FIG. 1 is a side view of a bridge structure in accordance with an embodiment of the present invention;

FIG. 2 is a top view of a bridge structure according to an embodiment of the present invention;

FIG. 3 is a schematic view of a portion of a bridge structure according to an embodiment of the present invention;

fig. 4 is a sectional view of the L-L portion of fig. 3.

Reference numerals illustrate:

1. a main beam; 2. invisible bent cap; 3. a column; 4. a movable pier column; 41. secondary middle piers; 41a, first middle pier; 41b, second middle pier; 42. side piers; 42a, a first side pier; 42b, second side piers; 5. a movable support; 51. a longitudinal movable support; 52. multidirectional movable support.

Detailed Description

The present invention will be described in further detail with reference to the drawings and examples, in order to make the objects, technical solutions and advantages of the present invention more apparent. It should be understood that the specific embodiments described herein are for purposes of illustration only and are not intended to limit the scope of the invention.

The individual features described in the specific embodiments can be combined in any suitable manner, without contradiction, for example by combination of different specific features, to form different embodiments and solutions. Various combinations of the specific features of the invention are not described in detail in order to avoid unnecessary repetition.

In the following description, references to the term "first/second/are merely to distinguish between different objects and do not indicate that the objects have the same or a relationship therebetween. It should be understood that references to orientations of "above", "below", "outside" and "inside" are all orientations in normal use, and "left" and "right" directions refer to left and right directions illustrated in the specific corresponding schematic drawings, and may or may not be left and right directions in normal use.

It should be noted that the terms "comprises," "comprising," or any other variation thereof, are intended to cover a non-exclusive inclusion, such that a process, method, article, or apparatus that comprises a list of elements does not include only those elements but may include other elements not expressly listed or inherent to such process, method, article, or apparatus.

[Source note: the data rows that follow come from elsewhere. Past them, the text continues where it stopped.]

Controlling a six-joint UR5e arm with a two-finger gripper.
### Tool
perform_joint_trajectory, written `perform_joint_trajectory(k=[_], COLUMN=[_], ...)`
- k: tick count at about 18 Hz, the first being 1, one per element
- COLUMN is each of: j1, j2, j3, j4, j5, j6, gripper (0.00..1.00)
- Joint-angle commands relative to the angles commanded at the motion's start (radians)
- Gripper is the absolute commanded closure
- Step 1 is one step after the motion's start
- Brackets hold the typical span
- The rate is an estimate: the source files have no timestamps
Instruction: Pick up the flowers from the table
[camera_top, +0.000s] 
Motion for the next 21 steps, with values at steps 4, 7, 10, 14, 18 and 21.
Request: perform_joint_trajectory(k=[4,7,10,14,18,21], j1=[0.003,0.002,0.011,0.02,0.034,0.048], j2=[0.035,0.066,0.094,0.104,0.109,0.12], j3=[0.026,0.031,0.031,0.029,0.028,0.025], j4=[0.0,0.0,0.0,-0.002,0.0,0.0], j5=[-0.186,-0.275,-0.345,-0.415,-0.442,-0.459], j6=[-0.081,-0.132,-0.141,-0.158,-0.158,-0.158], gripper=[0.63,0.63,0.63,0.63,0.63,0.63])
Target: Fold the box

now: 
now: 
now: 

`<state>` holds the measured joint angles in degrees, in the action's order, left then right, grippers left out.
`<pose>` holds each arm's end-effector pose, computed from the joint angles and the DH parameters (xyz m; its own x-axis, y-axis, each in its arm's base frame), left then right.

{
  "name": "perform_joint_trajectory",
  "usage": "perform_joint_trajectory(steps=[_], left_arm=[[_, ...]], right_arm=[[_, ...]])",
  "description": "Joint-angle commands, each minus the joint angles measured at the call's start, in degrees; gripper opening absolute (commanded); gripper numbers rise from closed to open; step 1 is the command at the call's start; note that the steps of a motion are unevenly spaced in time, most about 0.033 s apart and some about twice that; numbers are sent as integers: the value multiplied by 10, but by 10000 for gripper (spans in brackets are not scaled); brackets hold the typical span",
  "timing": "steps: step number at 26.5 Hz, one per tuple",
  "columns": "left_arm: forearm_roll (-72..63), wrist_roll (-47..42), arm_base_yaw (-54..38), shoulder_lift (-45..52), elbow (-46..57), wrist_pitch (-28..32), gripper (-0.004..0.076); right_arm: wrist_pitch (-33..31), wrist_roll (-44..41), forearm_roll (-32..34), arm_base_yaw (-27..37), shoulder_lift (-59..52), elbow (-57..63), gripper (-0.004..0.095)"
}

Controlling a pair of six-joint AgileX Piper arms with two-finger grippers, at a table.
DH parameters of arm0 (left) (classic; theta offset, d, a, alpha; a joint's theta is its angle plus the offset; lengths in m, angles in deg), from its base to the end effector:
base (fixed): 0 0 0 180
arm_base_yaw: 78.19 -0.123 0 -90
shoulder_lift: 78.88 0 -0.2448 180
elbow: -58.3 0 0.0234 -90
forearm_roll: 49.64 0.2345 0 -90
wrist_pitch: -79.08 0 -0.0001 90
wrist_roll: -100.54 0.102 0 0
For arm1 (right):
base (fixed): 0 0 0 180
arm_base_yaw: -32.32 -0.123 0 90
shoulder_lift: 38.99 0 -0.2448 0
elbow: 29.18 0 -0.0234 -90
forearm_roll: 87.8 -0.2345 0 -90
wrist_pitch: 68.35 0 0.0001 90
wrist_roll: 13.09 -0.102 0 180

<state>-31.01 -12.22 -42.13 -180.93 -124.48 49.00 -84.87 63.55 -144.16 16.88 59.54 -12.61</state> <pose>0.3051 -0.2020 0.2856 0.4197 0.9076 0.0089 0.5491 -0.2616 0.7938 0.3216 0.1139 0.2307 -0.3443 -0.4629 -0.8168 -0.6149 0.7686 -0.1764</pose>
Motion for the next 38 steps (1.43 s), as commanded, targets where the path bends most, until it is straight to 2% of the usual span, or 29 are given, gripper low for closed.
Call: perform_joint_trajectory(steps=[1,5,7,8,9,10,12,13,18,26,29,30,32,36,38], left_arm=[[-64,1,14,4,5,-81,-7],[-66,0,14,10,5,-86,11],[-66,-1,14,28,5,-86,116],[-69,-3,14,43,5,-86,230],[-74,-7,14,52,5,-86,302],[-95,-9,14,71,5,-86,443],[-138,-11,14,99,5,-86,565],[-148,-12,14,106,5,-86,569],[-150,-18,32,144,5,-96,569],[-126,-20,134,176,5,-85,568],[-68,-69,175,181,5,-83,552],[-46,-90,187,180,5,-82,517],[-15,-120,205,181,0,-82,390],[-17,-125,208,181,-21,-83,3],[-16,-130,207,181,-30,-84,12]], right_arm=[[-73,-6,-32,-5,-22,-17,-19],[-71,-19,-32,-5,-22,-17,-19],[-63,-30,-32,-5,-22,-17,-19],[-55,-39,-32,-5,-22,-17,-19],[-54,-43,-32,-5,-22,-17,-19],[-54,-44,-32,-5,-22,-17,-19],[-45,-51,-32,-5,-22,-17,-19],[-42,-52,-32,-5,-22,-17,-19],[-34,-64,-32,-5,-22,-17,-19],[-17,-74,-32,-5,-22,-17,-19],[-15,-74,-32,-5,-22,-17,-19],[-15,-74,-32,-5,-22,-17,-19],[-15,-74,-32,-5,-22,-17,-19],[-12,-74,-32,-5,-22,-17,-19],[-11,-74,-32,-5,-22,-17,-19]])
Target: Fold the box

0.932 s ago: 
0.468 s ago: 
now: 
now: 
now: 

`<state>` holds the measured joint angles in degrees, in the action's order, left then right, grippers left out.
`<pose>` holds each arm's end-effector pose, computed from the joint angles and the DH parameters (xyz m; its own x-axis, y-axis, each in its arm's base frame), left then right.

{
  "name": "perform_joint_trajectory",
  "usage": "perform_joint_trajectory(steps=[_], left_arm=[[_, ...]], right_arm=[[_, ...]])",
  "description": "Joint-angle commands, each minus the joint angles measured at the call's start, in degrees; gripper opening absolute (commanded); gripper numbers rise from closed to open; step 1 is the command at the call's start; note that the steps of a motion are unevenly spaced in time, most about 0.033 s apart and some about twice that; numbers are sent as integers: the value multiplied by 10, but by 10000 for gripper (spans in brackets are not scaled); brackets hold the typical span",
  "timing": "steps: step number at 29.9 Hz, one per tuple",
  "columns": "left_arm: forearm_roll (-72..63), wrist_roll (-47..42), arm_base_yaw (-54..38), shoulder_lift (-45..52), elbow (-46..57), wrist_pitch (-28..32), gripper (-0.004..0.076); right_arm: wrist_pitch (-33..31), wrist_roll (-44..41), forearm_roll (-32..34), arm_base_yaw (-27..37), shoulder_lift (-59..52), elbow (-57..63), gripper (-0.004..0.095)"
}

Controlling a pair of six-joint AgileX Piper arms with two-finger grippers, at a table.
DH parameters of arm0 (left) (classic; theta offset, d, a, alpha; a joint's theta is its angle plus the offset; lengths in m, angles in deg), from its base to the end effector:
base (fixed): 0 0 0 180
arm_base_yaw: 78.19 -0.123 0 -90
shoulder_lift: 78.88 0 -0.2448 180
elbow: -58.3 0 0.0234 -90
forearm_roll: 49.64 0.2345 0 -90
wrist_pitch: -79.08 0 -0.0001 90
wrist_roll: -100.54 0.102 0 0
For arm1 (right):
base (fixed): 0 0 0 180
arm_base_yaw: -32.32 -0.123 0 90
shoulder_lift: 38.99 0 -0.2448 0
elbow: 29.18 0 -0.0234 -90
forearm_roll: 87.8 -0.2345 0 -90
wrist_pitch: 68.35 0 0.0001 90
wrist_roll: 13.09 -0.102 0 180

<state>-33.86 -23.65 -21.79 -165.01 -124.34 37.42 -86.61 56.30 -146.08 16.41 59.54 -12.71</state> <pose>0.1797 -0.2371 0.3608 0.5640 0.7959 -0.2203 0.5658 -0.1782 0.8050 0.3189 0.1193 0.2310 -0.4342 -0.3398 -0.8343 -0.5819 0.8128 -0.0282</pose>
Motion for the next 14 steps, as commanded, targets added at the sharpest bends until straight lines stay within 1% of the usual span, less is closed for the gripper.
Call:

Without further limitation, an element defined by the phrase "comprising one … …" does not exclude the presence of other like elements in a process, method, article, or apparatus that comprises the element. "plurality" means greater than or equal to two.

The embodiment of the invention provides a bridge structure which can be applied to structures such as high-speed railways, highways and the like capable of enabling vehicles, pedestrians and the like to pass smoothly. High speed railways refer to railways that may run at speeds greater than 250 km/h. The application scene type of the embodiment of the invention is not limited to the bridge structure of the embodiment of the invention.

The following describes a scenario of applying a bridge structure to a high-speed railway, as shown in fig. 1 to 4, an embodiment of the present invention provides a bridge structure, which includes a main beam 1, an invisible capping beam 2, a pair of upright posts 3, and a plurality of movable pier posts 4. Wherein the main girder 1 is used for carrying and transferring loads.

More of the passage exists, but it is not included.